The following is a blog post from my friend Seth Godin, forward thinker, author, business guru.
 

Three months ago I wrote about farming and hunting. It seems, though, that the growth industry of our generation is surfing.

Talk to surfers and they'll explain that the entire sport comes down to the hunt for that blissful moment that combines three unstable elements in combination: the wave is just a little too big to handle, the board is going just a little too fast, and the ride could end at any moment.
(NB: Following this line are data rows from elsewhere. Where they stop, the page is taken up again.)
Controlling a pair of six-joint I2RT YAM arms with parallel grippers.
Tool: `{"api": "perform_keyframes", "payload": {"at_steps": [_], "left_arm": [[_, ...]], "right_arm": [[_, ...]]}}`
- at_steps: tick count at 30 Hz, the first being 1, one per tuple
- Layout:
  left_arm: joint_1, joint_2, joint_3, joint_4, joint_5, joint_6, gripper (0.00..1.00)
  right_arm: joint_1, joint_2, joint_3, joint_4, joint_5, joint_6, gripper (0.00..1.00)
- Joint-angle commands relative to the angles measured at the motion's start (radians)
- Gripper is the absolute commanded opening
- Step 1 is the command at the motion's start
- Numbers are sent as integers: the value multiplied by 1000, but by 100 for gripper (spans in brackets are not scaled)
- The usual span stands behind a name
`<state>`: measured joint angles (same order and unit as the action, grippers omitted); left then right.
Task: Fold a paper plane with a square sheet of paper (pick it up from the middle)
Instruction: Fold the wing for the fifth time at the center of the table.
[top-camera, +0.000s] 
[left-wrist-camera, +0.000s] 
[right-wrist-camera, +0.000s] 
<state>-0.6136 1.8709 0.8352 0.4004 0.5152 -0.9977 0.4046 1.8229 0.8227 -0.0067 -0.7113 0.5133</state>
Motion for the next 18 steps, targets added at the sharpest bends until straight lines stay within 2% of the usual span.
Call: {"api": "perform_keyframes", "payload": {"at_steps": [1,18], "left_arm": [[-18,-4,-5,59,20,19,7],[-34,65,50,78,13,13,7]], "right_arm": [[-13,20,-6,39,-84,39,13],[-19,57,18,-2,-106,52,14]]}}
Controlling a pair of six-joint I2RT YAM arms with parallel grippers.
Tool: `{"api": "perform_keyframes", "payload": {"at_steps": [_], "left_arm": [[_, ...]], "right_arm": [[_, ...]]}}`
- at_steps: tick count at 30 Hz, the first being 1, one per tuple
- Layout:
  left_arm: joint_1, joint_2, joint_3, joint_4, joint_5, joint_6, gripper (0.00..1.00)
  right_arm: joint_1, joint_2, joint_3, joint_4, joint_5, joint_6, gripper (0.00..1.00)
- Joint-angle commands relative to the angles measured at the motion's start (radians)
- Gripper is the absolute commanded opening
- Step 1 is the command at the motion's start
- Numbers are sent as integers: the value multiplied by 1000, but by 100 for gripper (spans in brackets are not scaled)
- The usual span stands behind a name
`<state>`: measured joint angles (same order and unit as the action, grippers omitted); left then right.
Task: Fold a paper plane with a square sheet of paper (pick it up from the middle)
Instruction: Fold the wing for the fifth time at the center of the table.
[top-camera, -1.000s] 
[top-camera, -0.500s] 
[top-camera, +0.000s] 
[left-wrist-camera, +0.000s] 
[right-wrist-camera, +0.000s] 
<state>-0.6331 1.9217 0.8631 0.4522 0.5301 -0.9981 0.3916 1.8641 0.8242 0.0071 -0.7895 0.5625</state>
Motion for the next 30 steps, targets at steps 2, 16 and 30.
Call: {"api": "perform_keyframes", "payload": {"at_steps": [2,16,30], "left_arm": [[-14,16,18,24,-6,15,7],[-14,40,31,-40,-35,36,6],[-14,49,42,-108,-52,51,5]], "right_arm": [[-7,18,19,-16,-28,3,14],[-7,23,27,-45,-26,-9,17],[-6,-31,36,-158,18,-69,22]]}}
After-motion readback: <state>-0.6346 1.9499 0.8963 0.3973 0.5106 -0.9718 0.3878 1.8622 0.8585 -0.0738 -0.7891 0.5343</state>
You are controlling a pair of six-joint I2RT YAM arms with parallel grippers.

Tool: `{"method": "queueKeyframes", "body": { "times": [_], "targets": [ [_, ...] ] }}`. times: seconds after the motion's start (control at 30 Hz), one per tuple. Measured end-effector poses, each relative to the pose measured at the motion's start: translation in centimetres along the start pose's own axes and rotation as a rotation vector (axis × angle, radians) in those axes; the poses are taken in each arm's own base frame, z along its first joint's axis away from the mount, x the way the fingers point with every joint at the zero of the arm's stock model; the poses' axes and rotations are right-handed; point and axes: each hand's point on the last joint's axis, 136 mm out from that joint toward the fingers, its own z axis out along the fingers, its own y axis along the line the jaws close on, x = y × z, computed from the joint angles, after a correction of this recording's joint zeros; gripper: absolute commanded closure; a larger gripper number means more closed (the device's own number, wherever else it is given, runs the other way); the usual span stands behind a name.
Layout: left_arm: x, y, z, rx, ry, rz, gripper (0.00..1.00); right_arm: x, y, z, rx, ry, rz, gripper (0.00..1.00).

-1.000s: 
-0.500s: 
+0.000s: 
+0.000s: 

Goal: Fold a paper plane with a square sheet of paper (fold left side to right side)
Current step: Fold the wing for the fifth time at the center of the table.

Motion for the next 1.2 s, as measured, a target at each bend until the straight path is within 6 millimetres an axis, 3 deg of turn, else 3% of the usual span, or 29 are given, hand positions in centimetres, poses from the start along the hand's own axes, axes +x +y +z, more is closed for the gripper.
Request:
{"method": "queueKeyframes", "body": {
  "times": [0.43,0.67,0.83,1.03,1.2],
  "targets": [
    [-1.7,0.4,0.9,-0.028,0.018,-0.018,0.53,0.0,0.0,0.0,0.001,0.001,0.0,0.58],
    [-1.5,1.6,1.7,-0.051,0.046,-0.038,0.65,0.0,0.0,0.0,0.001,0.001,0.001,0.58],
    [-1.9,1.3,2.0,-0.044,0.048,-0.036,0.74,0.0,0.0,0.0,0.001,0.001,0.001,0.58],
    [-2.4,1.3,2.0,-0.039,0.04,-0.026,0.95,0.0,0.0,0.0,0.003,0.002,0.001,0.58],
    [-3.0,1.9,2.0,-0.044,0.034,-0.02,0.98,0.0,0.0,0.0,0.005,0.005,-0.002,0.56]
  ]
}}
This makes for a great sport (for some people, anyway) but until recently, it wasn't much of a career path. (aside: Aimless web surfing is a waste of time, and that's not the sort of surfing I'm referring to). That feeling of freedom and risk in equal measure was difficult to find at work, so we sought it out on the slopes or the ocean.

Once we figured out how to get thrills from waves, we could switch to snow, or to stand up paddling, or kiteboarding. Different terrain, same cycle.

More people, though, are finding a way to surf and get paid for it. Freelance projects, joint ventures, entrepreneurial startups are all paying off for people who are hooked on this feeling of plan, launch, cowabunga, repeat. Each time you do it, you get to take on a bigger project, a bigger wave. The cost of wiping out is low (if you plan for it) and so you can do it again and again. You don't even have to be solo... now there are teams and corporations that seek out people who want to surf their way through fundraising or product development or customer delight.

We see successful musicians and writers do this all the time. Now, though, it's not unusual to watch someone surf in their development of shareware, or in the videos they post online or risks they take in their personal blog.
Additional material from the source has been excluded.